Perché le elettriche non spiccano il volo
Riguardo agli ecobonus, lo schema in vigore nel 2022-23, con tetti di listino ribassati e l’inclusione dei soli noleggi con bonus dimezzati, ha creato in un biennio un avanzo di fondi non spesi pari a circa 600 milioni di Euro. Il nuovo schema 2024, la cui entrata in vigore annunciata da mesi sta generando una paralisi del mercato, dovrebbe funzionare meglio recependo alcune richieste dell’UNRAE, come l’innalzamento dei bonus unitari e l’estensione con bonus interi a tutte le persone giuridiche. Resta tuttavia irrisolto il tema dei tetti di listino
Quanto alle infrastrutture di ricarica elettrica pubbliche, l’Italia, pur dimostrando una spinta che ha portato a superare i 39 mila punti di ricarica a fine dell’anno scorso (di cui il 13% con potenza uguale o superiore a 50 kW), in termini di capillarità, con 7,9 punti ogni 100 km di strade, rimane sotto la media europea di 12,3 punti/100 km fermandosi al quindicesimo posto in classifica, e restando ancora molto indietro rispetto ai paesi più virtuosi come l’Olanda (107,8 punti/100 Km) e il Lussemburgo (70,9/100 Km).

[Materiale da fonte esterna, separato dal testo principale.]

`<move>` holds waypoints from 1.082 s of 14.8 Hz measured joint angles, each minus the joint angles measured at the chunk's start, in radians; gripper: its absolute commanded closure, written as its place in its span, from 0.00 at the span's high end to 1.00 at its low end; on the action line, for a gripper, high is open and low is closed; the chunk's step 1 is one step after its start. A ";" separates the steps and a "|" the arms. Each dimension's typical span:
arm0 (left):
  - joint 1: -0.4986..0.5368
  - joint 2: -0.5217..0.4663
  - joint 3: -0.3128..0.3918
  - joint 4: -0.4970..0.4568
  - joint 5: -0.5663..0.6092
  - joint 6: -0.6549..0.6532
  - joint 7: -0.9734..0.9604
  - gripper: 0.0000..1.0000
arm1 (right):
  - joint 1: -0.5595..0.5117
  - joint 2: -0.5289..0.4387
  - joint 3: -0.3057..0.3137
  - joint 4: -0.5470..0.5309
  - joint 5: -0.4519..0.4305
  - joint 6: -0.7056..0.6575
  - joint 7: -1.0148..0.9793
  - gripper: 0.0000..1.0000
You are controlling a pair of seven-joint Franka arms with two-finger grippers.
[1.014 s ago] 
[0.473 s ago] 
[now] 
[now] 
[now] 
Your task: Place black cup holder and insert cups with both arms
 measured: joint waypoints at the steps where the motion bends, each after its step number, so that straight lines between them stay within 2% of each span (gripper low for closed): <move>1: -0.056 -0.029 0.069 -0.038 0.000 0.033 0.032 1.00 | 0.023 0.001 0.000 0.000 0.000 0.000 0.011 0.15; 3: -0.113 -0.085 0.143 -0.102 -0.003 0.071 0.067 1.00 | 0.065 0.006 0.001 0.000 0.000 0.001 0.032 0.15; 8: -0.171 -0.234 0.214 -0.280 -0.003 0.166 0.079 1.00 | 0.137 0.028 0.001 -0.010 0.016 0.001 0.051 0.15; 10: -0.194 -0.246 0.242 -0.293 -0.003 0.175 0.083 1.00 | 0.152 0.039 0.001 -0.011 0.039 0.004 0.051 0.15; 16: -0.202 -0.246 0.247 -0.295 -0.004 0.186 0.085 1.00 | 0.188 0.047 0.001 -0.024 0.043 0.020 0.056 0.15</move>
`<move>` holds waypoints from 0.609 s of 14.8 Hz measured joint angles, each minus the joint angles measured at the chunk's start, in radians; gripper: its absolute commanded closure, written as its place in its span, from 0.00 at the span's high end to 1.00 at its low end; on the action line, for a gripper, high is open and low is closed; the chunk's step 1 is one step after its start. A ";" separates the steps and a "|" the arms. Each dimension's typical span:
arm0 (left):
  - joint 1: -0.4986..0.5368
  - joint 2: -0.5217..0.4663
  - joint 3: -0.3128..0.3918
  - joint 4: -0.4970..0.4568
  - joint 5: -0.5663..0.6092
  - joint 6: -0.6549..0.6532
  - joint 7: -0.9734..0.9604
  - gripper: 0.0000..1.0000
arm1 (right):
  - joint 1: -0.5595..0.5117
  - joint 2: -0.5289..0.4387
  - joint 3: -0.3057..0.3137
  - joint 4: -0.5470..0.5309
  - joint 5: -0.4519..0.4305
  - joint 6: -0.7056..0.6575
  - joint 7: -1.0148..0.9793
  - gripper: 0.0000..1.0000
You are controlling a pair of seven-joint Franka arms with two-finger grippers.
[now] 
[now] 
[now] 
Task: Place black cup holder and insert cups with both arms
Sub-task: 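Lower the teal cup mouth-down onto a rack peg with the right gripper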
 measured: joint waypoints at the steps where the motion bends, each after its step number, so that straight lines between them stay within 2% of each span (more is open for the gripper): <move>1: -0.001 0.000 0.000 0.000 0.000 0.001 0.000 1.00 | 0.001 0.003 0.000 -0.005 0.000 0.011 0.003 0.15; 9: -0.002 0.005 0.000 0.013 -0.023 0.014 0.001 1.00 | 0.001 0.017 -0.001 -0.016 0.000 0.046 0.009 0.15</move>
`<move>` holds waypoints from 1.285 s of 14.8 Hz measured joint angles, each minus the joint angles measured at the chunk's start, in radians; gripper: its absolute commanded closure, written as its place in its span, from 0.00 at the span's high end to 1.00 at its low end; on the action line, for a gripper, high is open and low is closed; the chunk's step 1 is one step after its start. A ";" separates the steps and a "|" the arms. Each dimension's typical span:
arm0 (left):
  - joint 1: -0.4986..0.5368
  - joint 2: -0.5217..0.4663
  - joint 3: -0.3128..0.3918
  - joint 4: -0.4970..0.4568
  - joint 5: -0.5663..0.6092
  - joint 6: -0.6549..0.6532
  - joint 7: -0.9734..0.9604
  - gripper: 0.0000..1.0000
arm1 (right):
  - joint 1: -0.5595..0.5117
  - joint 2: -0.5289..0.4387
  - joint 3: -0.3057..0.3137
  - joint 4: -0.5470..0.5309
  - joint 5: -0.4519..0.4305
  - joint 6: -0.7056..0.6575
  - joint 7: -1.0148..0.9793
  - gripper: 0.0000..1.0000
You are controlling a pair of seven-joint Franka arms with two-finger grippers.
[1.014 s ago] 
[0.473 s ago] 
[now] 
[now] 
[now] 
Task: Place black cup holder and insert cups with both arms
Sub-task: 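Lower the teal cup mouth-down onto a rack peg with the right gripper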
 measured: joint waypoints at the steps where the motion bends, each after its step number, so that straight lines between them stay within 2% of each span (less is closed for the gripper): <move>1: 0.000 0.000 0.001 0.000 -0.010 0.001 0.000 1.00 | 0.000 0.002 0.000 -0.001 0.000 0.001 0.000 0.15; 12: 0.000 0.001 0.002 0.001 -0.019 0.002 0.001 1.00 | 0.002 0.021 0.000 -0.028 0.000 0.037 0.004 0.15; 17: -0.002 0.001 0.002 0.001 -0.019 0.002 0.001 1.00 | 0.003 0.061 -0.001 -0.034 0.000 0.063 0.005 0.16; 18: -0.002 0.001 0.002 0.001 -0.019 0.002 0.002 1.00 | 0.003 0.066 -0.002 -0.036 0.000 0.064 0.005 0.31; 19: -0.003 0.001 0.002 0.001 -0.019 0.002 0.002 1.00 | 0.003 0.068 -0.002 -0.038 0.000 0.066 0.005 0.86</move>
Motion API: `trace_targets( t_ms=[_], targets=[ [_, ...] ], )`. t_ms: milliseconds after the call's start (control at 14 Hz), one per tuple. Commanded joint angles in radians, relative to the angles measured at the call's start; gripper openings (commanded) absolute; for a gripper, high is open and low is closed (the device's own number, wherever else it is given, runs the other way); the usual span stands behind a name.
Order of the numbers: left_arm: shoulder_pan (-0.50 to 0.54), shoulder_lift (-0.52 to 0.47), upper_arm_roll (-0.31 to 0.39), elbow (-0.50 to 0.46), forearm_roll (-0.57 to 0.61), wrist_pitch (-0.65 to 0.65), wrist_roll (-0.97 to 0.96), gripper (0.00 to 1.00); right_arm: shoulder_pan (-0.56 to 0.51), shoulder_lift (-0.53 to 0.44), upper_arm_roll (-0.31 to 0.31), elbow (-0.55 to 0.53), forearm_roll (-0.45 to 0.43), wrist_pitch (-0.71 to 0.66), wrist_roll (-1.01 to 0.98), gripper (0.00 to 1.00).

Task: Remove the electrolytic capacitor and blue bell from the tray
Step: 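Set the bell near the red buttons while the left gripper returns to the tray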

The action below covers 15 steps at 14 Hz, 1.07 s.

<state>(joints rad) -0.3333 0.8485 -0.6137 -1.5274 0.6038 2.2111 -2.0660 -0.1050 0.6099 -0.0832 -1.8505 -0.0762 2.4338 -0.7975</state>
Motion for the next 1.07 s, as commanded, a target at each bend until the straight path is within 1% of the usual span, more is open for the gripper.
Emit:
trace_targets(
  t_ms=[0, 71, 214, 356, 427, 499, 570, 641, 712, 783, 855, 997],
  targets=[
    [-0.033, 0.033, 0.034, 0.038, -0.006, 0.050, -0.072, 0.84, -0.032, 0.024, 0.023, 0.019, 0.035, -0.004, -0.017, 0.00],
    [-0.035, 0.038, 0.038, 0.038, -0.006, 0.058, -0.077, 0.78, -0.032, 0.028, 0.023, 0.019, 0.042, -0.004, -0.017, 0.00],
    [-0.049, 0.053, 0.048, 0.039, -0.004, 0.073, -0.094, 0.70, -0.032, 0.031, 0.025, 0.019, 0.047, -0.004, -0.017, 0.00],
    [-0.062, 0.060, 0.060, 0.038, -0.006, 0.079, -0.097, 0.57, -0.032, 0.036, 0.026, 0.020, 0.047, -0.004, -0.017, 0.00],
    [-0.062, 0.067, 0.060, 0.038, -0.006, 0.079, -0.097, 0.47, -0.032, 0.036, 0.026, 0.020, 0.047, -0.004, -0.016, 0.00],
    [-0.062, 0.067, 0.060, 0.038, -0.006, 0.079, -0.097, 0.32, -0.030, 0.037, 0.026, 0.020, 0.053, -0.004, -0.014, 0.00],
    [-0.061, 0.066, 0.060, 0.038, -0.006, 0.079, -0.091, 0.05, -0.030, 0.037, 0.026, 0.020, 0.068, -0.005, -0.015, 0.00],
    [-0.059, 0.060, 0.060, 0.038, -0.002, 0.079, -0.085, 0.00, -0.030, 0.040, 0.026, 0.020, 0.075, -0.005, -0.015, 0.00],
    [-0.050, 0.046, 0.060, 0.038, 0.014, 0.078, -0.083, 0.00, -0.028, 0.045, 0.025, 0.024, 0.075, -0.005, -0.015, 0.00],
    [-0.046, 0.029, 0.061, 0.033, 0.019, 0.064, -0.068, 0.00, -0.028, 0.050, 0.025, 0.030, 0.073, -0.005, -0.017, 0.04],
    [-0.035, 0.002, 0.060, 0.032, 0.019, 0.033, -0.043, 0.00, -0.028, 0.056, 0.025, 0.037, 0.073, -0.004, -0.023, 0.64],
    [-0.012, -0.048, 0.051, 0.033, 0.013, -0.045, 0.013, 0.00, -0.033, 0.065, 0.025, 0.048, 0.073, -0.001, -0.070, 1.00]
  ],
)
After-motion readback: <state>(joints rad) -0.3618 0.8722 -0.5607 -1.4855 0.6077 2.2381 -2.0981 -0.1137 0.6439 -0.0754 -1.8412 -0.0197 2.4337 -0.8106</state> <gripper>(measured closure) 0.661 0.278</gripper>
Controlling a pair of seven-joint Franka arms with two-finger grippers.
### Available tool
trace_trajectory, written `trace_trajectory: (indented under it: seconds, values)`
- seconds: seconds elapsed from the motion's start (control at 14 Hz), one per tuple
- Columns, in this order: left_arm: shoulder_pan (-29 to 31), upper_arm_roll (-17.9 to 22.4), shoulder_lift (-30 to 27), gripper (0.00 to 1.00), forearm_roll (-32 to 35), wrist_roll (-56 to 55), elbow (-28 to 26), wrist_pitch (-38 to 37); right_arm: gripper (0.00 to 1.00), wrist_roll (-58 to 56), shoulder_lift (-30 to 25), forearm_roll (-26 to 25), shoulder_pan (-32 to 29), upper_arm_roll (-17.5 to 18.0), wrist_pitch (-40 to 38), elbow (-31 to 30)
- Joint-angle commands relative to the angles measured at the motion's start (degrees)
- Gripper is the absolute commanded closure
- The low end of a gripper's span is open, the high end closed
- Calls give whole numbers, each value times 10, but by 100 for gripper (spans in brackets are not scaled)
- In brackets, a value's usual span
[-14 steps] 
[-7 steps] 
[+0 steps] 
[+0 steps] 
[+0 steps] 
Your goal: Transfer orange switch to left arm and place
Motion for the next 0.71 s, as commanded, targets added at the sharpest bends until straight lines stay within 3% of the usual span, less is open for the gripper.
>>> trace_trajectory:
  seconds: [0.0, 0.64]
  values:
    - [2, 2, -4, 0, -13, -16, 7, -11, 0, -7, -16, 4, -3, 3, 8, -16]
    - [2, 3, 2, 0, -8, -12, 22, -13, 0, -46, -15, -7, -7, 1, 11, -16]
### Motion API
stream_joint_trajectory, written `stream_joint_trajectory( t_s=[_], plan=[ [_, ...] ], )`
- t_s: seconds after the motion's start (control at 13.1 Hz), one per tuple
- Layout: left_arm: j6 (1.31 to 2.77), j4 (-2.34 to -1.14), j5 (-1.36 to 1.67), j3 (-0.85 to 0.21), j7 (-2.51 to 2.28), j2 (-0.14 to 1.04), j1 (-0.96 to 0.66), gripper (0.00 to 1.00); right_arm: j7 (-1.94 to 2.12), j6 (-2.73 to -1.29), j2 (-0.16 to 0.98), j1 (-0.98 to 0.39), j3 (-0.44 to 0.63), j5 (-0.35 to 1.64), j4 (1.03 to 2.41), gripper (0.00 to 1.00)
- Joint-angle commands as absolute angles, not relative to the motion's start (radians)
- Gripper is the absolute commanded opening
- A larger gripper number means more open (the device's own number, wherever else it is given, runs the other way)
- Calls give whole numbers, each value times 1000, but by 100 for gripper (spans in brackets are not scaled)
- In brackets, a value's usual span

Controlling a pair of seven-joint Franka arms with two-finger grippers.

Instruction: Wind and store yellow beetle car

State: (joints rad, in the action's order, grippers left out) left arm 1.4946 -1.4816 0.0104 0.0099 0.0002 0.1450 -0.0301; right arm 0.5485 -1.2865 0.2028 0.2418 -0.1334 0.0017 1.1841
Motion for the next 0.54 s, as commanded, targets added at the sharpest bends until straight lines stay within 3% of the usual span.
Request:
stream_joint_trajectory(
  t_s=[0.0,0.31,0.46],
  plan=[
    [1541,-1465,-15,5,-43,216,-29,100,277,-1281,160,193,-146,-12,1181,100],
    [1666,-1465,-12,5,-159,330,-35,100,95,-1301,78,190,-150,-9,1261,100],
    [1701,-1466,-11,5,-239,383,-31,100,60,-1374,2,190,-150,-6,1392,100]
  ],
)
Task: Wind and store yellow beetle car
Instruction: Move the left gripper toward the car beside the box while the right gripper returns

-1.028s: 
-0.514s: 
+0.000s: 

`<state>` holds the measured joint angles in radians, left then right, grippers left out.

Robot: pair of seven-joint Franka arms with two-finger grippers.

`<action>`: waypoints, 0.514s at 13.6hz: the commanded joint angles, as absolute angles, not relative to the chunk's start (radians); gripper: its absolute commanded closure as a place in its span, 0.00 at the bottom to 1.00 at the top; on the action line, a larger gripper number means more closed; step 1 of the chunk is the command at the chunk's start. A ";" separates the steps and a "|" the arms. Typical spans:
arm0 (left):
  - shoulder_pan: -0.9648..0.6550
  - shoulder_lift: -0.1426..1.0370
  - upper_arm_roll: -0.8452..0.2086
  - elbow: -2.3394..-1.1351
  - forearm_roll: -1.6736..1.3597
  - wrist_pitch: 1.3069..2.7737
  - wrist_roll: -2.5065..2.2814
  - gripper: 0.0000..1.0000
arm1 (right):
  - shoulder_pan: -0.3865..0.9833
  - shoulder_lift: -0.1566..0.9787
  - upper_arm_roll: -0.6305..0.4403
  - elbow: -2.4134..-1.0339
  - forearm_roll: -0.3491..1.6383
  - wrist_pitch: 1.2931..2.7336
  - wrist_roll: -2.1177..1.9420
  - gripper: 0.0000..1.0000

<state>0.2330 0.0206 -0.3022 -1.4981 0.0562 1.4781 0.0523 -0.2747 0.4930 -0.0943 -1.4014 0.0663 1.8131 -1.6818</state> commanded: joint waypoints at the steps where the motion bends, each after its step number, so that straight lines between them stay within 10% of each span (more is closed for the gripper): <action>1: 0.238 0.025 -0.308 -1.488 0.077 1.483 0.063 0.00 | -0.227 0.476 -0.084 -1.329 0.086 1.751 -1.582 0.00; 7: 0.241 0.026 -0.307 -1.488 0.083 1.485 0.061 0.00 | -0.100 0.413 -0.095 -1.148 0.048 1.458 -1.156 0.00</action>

Permangono inoltre molte criticità connesse alla omogeneità della distribuzione sul territorio nazionale, alla adeguatezza della potenza nominale ed effettiva, della dislocazione, della segnalazione, della accessibilità, dell’effettivo funzionamento, della facilità di utilizzo, della interoperabilità e della reale disponibilità delle singole infrastrutture. Tutto questo vale anche per le infrastrutture di rifornimento di idrogeno, sebbene questo si trovi ad oggi in uno stadio di maturità diverso rispetto all’elettrico.
Le previsioni per l’anno corrente
Le previsioni di UNRAE per il 2024 sono positive. L’obiettivo è arrivare a toccare quota 1,6 milioni di auto nuove immatricolate, con la stragrande maggioranza di queste che sarà ibrida o benzina. Elettriche (magari favorite dagli incentivi) e ibride plug-in dovrebbero restare, anche per il 2024, sotto quota 10% delle nuove immatricolazioni.